* [WHAT THIS TASK INVOLVES]:
Take from the entries below the stretch from the line with "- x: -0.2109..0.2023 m" through the line with "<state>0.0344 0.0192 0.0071", and return it exactly, leaving the pictures out.

*** SUPPLIED DATA Section Begins ***

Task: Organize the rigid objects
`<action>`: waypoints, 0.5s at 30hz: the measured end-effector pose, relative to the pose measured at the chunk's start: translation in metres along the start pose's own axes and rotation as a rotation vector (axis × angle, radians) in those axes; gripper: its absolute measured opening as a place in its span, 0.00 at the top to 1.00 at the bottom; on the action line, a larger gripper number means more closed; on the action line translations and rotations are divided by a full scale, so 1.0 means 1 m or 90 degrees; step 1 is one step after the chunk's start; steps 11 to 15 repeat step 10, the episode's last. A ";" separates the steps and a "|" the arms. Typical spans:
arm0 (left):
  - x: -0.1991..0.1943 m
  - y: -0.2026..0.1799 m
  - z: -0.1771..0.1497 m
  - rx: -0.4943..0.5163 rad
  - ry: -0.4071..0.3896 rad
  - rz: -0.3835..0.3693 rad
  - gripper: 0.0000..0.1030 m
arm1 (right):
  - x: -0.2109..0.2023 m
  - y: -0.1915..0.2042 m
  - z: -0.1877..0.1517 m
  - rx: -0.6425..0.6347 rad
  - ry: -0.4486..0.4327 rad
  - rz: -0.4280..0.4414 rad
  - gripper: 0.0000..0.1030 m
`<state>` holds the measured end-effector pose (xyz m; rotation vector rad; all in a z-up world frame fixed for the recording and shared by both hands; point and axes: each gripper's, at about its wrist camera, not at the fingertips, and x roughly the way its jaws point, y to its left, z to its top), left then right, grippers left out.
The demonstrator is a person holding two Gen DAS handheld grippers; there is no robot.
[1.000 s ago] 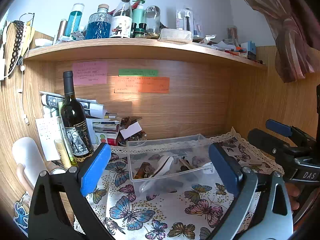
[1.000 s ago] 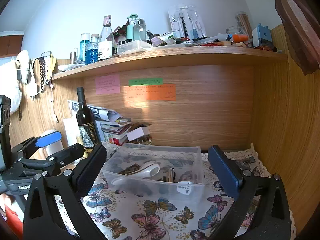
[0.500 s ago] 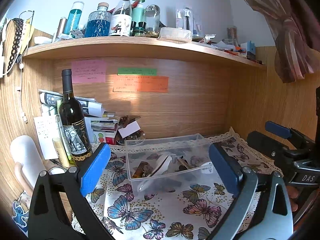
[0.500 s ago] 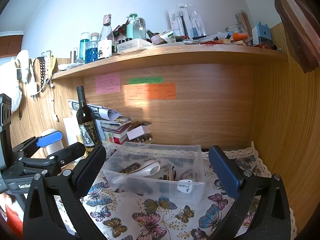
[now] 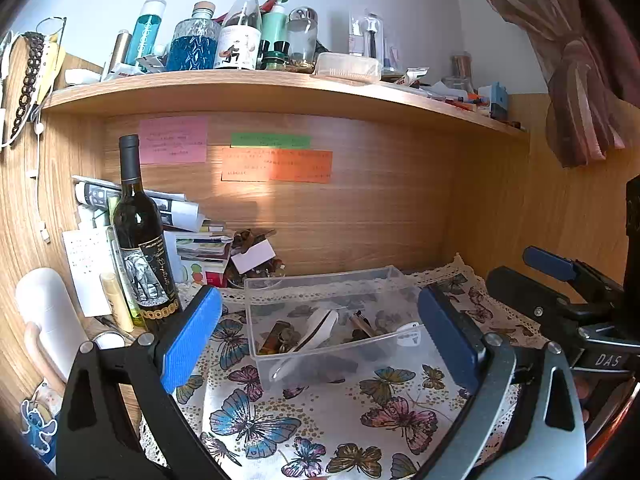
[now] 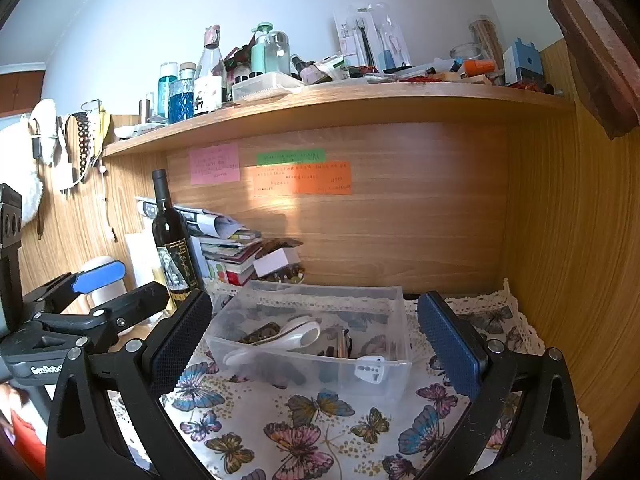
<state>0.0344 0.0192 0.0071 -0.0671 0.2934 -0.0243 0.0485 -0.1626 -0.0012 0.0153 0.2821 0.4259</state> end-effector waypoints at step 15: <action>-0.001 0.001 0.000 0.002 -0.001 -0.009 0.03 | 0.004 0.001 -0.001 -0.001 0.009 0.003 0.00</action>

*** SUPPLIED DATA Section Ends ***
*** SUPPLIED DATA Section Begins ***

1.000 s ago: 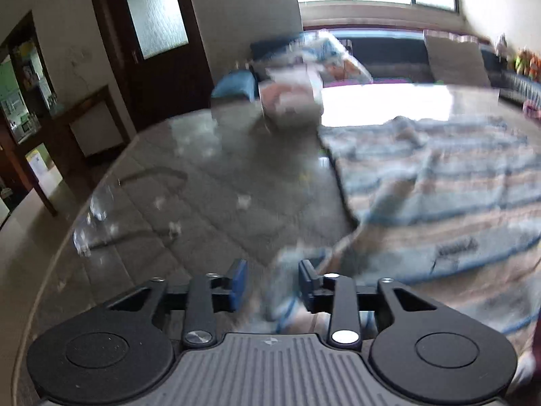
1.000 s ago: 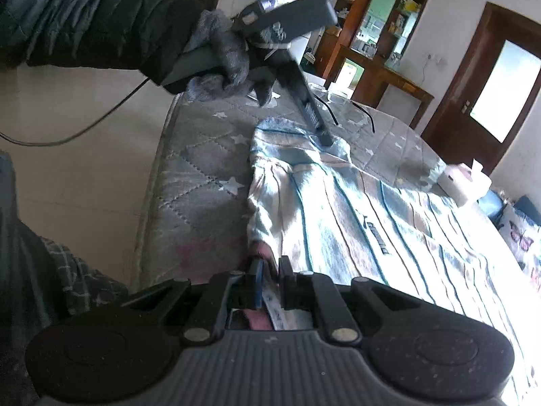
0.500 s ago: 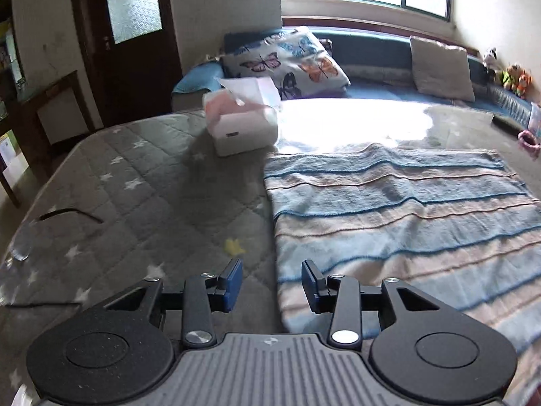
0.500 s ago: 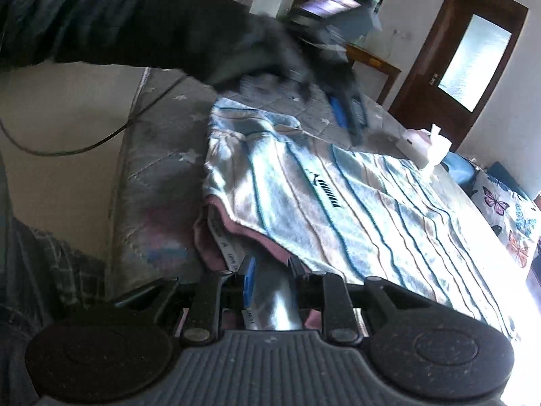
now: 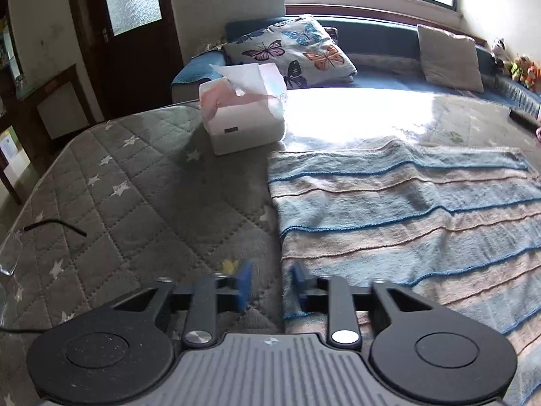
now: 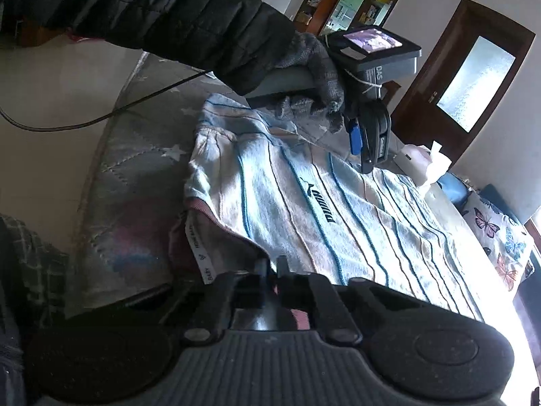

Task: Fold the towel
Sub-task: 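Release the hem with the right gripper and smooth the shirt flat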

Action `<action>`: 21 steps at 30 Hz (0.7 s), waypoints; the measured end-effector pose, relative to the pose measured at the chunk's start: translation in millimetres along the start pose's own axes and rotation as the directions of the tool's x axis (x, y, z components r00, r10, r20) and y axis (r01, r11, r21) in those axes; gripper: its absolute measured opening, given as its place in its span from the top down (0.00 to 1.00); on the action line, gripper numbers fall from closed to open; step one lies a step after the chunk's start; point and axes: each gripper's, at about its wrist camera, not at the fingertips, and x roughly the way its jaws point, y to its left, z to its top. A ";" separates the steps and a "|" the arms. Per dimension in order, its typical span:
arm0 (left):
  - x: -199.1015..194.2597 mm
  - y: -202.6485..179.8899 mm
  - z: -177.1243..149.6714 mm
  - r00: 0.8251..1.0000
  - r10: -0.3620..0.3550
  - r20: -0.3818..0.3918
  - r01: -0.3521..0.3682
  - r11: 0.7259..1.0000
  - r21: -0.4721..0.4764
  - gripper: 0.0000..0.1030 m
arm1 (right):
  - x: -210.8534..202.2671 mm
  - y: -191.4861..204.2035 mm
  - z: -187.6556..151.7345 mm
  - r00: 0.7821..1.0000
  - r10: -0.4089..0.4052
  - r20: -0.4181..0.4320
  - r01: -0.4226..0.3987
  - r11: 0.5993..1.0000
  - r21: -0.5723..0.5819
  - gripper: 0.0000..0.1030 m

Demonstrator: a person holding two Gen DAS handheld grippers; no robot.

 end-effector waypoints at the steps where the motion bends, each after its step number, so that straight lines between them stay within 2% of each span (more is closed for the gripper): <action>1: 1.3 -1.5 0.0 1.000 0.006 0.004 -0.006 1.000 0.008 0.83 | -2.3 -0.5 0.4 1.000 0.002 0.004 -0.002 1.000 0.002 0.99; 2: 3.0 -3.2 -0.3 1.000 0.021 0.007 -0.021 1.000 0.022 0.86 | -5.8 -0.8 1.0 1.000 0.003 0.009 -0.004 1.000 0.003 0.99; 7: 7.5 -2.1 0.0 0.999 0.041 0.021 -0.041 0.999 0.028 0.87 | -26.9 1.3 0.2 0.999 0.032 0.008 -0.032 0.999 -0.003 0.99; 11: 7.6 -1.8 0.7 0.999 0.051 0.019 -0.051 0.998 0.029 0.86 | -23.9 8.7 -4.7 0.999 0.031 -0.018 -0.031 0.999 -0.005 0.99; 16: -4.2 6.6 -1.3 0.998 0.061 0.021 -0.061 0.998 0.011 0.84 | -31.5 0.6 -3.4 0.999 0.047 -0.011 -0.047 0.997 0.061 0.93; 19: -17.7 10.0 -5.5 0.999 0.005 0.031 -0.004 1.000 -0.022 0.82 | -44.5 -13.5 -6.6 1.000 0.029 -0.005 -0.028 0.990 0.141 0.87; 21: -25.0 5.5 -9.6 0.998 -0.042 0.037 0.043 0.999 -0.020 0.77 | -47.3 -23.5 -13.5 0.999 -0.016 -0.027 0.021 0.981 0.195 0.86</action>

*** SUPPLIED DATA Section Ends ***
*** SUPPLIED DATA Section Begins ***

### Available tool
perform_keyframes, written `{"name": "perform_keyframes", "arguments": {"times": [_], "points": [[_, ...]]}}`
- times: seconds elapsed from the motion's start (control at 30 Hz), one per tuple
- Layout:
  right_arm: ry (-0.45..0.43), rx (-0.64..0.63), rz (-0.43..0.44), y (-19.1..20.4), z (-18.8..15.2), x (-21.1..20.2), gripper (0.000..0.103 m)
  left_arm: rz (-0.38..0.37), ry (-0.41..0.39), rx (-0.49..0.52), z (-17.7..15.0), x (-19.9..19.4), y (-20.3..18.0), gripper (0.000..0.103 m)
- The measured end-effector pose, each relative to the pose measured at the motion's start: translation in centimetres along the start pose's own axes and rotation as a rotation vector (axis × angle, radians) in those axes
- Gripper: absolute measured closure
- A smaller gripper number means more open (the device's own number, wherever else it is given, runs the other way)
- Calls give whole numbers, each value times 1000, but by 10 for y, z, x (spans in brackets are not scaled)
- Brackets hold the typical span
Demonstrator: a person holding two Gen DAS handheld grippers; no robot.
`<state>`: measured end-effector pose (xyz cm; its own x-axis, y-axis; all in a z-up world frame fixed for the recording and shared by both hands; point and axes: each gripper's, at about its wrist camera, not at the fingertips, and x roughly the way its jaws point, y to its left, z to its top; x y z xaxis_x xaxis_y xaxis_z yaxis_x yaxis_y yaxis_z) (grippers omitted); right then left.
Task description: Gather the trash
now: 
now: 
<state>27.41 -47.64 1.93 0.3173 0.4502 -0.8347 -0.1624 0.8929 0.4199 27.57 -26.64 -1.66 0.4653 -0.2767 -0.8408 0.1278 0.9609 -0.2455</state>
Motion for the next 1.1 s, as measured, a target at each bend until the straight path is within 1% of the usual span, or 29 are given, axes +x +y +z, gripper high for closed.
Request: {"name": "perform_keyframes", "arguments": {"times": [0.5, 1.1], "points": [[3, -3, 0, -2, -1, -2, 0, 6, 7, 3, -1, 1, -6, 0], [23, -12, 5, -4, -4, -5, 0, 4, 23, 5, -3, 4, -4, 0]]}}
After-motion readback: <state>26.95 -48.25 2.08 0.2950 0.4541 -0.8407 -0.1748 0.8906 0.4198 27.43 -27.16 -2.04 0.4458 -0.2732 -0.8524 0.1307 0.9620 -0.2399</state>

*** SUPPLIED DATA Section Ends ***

* [WORKED SOLUTION]:
  - x: -0.2109..0.2023 m
  - y: -0.1915..0.2042 m
  - z: -0.1877..0.1517 m
  - rx: -0.6425..0.6347 rad
  - ry: -0.4486..0.4327 rad
  - rz: -0.4280..0.4414 rad
  - gripper: 0.0000..0.1030 m
`<state>` holds the measured end-effector pose (xyz m; rotation vector rad; all in a z-up world frame fixed for the recording and shared by both hands; point and axes: each gripper's, at about its wrist camera, not at the fingertips, and x roughly the way its jaws point, y to its left, z to its top), left then right, grippers left out.
The demonstrator is a person holding two Gen DAS handheld grippers; there is no robot.
[1.000 s ago] 
[1.000 s ago] 
[0.500 s ago] 
[0.500 s ago] 
[now] 
[now] 
<state>0.0344 0.0192 0.0071 -0.0671 0.2934 -0.0243 0.0485 -0.1626 -0.0012 0.0153 0.2821 0.4259</state> end-effector waypoints at step 15: <action>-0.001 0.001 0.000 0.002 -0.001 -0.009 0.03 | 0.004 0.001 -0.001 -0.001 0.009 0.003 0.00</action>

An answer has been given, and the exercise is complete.